The pain syndromes will also include paroxysmal extreme pain disorder, a condition characterised by skin flushing and severe pain attacks in various parts of the body, as well as hereditary sensory and autonomic neuropathy.
Amgen Neuroscience Research vice-president Dr John Dunlop said: “Amgen is pleased to enter this collaboration as it underscores our extensive investment and expertise in pursuing targets that have clear genetic support.
“We look forward to working with Boston Children’s Hospital to explore novel pain targets that will potentially include new non-addictive approaches to treating pain in patients.”

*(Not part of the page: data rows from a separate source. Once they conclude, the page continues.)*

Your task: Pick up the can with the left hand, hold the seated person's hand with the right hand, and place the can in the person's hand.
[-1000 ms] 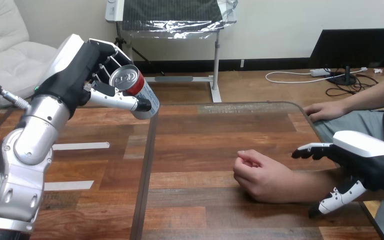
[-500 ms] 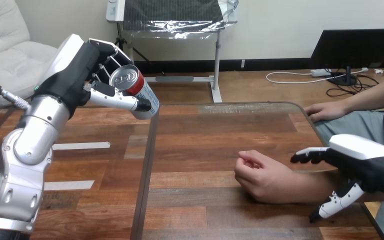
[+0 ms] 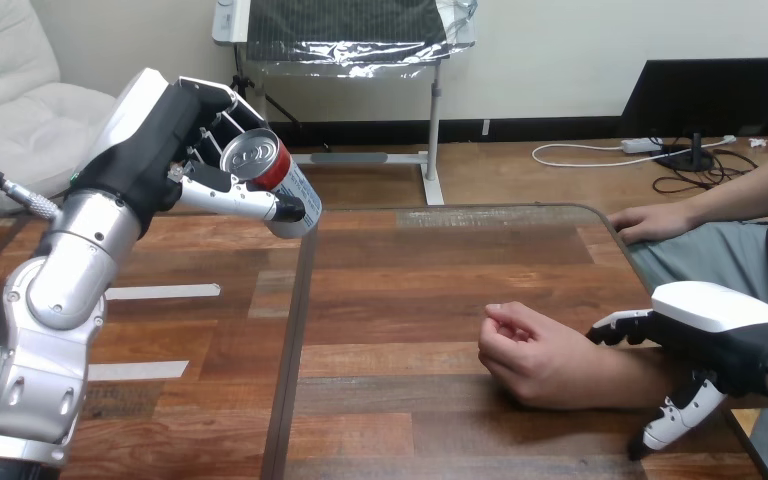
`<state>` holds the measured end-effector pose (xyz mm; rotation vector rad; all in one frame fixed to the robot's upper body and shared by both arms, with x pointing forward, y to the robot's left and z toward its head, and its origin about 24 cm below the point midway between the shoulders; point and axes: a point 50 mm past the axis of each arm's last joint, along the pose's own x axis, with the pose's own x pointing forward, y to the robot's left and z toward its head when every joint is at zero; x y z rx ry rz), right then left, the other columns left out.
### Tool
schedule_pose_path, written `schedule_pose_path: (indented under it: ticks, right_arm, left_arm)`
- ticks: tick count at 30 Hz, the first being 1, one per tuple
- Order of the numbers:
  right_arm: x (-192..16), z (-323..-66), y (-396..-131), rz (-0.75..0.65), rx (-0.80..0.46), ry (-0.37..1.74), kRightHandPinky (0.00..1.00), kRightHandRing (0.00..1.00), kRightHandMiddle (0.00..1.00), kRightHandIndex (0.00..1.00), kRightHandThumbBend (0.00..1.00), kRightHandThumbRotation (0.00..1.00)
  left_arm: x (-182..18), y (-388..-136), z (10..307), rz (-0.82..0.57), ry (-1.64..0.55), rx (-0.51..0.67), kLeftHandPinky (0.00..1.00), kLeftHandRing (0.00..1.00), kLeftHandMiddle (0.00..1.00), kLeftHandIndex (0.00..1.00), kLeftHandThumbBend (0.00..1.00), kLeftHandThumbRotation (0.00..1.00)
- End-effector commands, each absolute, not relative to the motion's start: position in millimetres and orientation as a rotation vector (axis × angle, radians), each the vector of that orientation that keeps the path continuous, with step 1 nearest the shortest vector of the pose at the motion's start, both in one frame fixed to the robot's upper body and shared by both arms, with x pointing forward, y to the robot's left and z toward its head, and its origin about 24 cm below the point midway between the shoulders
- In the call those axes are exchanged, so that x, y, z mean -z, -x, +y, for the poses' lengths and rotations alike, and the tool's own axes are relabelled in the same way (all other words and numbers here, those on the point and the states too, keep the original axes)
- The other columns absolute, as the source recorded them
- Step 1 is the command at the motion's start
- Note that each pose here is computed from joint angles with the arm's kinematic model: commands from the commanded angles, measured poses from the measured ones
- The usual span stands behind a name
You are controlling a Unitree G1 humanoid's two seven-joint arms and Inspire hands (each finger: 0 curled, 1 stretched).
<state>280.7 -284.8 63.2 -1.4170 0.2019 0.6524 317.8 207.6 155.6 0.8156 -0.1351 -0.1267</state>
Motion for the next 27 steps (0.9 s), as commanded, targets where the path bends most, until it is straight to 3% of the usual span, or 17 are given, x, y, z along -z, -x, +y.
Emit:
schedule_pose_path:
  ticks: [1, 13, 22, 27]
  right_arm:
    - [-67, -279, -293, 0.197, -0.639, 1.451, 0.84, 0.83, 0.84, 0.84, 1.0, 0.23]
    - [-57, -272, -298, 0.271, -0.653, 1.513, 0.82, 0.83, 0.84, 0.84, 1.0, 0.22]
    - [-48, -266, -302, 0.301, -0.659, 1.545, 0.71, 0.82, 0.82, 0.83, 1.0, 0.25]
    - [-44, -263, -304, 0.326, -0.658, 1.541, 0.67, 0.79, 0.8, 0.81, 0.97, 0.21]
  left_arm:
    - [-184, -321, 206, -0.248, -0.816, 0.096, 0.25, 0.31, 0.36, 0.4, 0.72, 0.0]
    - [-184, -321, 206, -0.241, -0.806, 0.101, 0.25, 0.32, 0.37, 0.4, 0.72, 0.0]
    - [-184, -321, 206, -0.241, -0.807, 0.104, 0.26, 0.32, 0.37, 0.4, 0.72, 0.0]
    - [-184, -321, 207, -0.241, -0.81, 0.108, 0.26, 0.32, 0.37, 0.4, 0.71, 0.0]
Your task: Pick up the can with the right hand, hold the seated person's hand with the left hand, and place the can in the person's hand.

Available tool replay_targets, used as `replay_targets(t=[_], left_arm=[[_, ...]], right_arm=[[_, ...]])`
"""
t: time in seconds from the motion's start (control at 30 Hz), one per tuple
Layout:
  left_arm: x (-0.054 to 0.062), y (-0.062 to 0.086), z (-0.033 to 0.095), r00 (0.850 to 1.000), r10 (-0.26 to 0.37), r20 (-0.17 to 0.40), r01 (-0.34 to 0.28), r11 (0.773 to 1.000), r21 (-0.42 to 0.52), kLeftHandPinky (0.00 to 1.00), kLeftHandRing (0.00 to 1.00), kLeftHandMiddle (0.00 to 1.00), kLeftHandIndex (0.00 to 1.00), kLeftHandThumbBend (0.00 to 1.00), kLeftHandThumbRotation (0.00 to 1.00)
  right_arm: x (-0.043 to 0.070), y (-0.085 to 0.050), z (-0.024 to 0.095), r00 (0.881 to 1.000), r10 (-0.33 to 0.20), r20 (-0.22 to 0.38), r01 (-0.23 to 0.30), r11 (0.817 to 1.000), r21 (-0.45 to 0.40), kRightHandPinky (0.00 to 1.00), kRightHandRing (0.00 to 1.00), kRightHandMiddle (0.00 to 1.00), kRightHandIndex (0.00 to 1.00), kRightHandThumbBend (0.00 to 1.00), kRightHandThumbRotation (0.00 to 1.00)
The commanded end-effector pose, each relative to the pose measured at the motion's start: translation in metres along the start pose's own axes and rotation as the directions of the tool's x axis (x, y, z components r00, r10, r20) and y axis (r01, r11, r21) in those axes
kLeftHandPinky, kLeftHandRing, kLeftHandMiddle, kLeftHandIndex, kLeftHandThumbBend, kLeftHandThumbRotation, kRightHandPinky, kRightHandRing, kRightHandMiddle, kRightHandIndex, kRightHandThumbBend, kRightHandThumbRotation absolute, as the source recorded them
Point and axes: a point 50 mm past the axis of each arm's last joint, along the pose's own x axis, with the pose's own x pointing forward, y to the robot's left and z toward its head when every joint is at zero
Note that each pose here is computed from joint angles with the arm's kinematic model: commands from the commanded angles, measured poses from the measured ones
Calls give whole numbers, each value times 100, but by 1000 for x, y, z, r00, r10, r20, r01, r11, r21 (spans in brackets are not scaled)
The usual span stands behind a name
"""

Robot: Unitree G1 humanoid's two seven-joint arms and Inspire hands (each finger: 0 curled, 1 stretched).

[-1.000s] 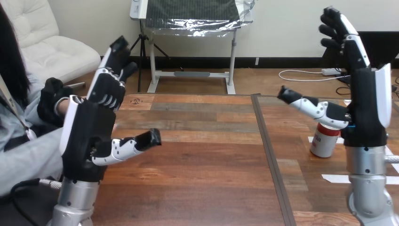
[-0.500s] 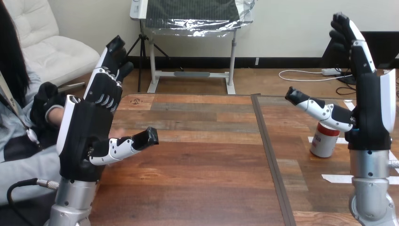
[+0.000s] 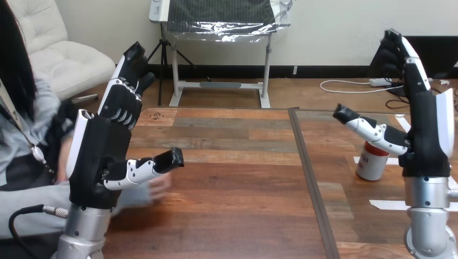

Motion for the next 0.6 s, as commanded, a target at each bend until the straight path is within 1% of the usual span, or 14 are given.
replay_targets(t=[0.0,0.1,0.2,0.5,0.57], left_arm=[[11,2,6,999,-1,53,0,1000,11,94,99,100,96,100,42],[11,2,5,999,-5,50,5,1000,6,94,99,100,96,100,42],[11,2,4,999,-7,46,6,1000,6,95,99,100,96,100,42],[10,1,4,999,-12,41,12,1000,13,96,100,100,97,100,43],[10,1,3,999,-17,35,17,1000,5,96,100,100,97,100,43]], right_arm=[[31,-8,8,997,-49,61,49,999,9,80,85,88,90,100,49],[31,-9,5,998,-46,37,46,999,-5,80,85,88,90,100,50],[32,-9,3,999,-51,16,51,999,10,80,85,88,90,100,50],[33,-11,-5,998,-44,-47,43,999,-10,83,85,87,91,100,52],[33,-11,-7,997,-39,-61,39,999,2,84,86,88,91,100,52]])
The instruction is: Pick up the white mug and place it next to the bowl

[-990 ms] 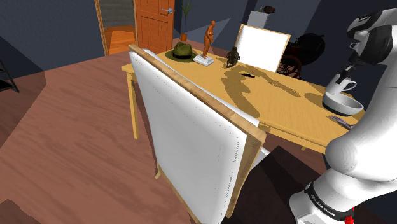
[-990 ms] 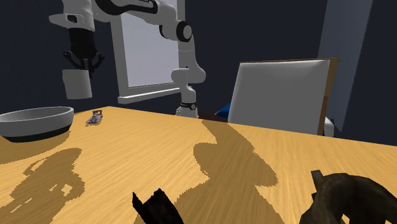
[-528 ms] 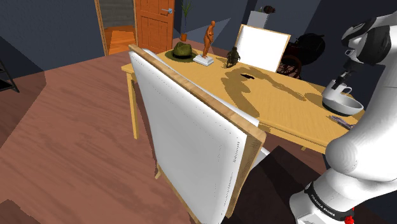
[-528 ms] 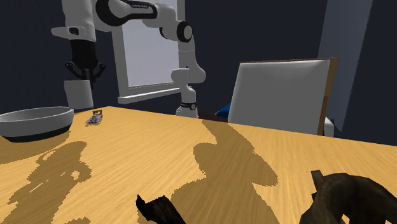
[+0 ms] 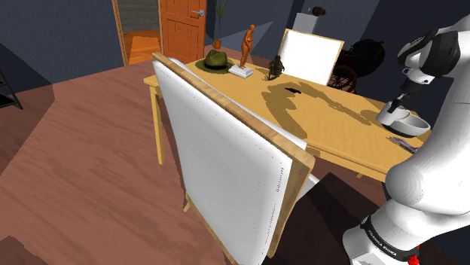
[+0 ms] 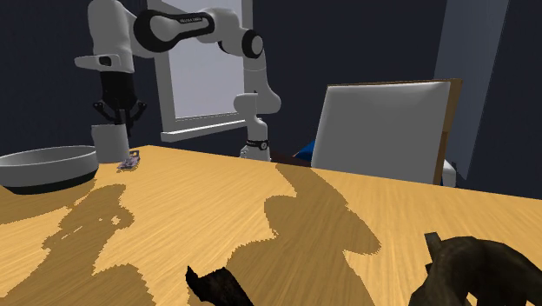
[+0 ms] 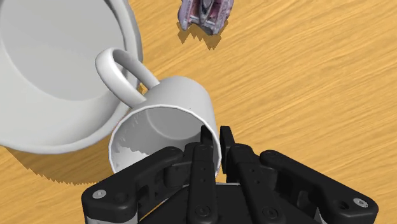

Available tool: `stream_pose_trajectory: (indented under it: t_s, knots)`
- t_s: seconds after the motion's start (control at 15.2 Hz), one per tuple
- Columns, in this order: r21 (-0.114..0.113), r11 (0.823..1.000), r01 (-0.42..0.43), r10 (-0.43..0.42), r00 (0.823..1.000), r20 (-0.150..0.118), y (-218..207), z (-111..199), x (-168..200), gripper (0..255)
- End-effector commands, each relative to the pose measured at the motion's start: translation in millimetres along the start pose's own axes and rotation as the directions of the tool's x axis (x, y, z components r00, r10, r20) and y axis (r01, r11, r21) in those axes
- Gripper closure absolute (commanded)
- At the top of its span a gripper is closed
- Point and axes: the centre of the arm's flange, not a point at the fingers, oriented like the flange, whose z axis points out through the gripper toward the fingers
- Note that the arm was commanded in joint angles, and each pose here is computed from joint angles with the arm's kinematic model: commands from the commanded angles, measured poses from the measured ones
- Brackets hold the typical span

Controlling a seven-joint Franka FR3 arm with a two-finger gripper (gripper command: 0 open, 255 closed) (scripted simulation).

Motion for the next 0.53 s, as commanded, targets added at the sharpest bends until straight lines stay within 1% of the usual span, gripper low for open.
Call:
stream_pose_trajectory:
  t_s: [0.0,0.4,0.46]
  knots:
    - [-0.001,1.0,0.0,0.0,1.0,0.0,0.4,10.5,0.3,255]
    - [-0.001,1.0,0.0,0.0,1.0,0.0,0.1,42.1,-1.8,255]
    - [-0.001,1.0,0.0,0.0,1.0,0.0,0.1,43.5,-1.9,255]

Under the deal, Amgen will use its expertise in genetic target identification and validation and will have access to Boston Children’s Hospital ‘s division of pain medicine to identify patients with abnormal pain conditions.
Boston Children’s Hospital ‘s Division of Pain Medicine treats patients with rare conditions that make them significantly insensitive to pain or, conversely, hypersensitive to pain, or apt to experience pain spontaneously with no apparent stimulus.
The two partners will work in collaboration to validate the genetic findings as potential pain targets.